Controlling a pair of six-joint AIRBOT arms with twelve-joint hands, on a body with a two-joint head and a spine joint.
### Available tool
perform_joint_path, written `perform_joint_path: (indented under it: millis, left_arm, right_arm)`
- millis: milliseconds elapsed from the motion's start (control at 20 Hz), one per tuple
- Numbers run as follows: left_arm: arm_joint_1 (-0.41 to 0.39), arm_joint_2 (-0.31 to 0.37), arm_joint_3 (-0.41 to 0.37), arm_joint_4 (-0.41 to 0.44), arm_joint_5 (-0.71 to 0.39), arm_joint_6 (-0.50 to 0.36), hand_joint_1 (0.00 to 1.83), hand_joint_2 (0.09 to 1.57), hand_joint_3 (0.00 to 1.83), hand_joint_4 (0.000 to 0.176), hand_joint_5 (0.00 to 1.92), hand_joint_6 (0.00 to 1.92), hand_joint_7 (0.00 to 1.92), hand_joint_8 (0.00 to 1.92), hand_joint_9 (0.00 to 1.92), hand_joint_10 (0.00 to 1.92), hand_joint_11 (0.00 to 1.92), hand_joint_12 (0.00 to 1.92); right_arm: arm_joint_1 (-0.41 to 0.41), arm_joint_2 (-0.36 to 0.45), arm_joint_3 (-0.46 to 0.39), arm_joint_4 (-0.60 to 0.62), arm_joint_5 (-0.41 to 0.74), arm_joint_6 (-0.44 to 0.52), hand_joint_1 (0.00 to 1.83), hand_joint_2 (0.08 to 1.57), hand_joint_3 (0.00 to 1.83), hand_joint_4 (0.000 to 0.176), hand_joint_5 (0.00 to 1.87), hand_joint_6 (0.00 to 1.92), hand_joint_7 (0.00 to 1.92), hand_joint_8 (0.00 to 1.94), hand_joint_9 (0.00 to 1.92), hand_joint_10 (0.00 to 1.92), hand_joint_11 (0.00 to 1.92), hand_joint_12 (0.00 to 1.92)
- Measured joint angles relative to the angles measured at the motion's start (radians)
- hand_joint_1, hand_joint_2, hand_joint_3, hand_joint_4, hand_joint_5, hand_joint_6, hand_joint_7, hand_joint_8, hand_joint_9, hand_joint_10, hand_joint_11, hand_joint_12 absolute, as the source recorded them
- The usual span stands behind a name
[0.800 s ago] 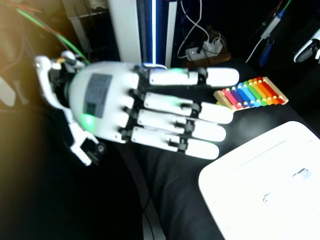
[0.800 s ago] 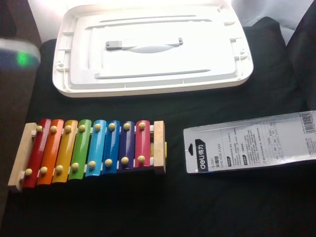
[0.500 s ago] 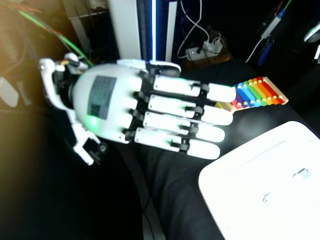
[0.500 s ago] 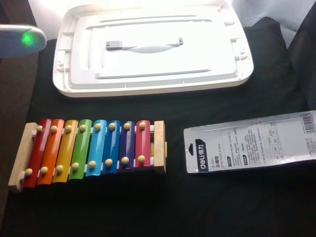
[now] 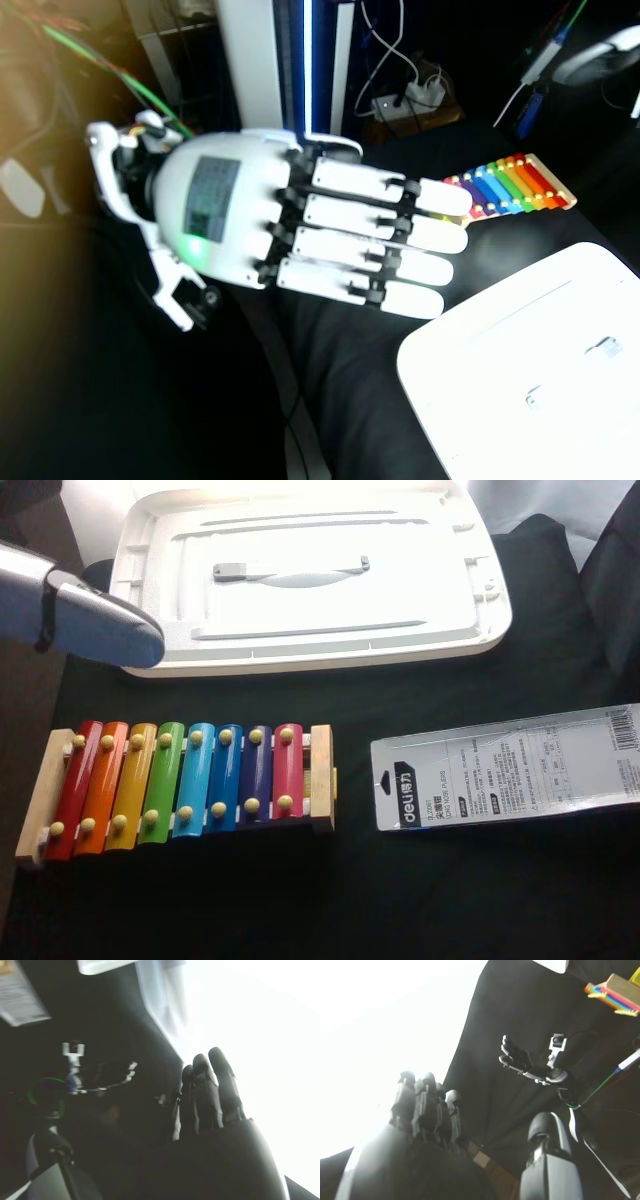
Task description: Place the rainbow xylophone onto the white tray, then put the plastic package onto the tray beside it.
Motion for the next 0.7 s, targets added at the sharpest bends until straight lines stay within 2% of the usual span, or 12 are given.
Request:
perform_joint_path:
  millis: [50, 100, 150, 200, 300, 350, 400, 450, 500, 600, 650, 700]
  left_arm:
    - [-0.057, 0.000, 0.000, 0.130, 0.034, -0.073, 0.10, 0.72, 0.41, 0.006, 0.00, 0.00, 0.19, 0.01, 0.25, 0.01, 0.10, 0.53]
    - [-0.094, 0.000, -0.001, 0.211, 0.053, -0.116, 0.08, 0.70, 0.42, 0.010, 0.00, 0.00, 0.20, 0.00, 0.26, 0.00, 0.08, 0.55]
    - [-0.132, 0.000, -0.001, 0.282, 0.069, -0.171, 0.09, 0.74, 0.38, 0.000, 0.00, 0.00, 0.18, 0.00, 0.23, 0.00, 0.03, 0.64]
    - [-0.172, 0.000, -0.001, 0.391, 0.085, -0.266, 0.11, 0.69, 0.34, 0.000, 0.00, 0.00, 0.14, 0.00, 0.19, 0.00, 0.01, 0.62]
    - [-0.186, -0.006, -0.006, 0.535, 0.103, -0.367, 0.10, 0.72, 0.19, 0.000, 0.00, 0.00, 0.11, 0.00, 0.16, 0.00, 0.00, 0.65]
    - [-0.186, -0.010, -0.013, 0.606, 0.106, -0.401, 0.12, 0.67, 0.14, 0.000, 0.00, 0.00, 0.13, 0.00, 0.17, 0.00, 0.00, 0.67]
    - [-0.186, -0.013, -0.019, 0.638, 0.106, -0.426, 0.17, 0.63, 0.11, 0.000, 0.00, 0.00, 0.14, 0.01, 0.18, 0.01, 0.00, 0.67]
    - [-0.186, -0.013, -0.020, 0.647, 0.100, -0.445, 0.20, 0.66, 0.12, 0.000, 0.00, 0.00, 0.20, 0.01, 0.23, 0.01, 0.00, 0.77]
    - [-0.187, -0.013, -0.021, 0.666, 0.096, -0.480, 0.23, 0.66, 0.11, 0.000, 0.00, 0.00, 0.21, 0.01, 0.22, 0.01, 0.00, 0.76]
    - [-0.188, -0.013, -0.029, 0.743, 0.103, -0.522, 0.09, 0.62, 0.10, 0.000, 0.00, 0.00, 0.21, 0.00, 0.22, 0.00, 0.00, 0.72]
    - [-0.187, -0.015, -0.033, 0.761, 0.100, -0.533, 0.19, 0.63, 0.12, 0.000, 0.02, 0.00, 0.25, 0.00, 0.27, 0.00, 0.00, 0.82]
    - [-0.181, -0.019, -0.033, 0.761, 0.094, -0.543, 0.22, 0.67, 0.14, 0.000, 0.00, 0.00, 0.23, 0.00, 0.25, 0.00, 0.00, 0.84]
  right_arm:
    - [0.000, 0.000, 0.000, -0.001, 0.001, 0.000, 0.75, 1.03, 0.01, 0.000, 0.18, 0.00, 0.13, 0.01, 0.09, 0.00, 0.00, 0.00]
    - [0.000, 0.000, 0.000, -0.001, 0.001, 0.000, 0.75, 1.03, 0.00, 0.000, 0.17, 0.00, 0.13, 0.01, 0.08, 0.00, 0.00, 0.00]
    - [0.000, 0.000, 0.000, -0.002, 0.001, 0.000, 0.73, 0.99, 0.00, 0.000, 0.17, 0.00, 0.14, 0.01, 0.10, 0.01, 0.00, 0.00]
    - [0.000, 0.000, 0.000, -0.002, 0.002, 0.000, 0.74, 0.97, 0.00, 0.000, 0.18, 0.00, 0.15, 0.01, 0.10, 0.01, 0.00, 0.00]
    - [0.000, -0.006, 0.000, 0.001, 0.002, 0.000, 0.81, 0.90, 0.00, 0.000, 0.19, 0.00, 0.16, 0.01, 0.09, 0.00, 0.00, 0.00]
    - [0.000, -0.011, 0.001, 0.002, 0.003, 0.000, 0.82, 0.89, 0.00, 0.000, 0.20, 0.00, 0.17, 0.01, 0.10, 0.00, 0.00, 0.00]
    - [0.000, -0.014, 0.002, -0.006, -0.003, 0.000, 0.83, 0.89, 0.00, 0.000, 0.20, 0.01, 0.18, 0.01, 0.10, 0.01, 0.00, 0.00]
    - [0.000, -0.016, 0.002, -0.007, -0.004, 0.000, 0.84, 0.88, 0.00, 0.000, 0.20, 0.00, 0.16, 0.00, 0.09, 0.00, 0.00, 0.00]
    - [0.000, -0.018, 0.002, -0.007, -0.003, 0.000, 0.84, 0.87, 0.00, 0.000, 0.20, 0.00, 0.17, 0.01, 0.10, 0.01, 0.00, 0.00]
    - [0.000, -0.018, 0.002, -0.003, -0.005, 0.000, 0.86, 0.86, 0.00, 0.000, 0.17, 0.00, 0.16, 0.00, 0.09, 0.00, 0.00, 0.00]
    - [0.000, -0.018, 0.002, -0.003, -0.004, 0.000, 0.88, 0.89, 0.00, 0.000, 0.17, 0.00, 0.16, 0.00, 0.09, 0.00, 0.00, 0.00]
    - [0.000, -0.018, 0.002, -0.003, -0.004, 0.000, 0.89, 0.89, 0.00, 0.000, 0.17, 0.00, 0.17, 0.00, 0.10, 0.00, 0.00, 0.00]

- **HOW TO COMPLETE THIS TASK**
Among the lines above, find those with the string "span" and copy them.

- **RESULT FOR THIS EXERCISE**
- The usual span stands behind a name
Motion for the next 0.7 s, targets added at the sharpest bends until straight lines stay within 2% of the usual span, or 12 are given.

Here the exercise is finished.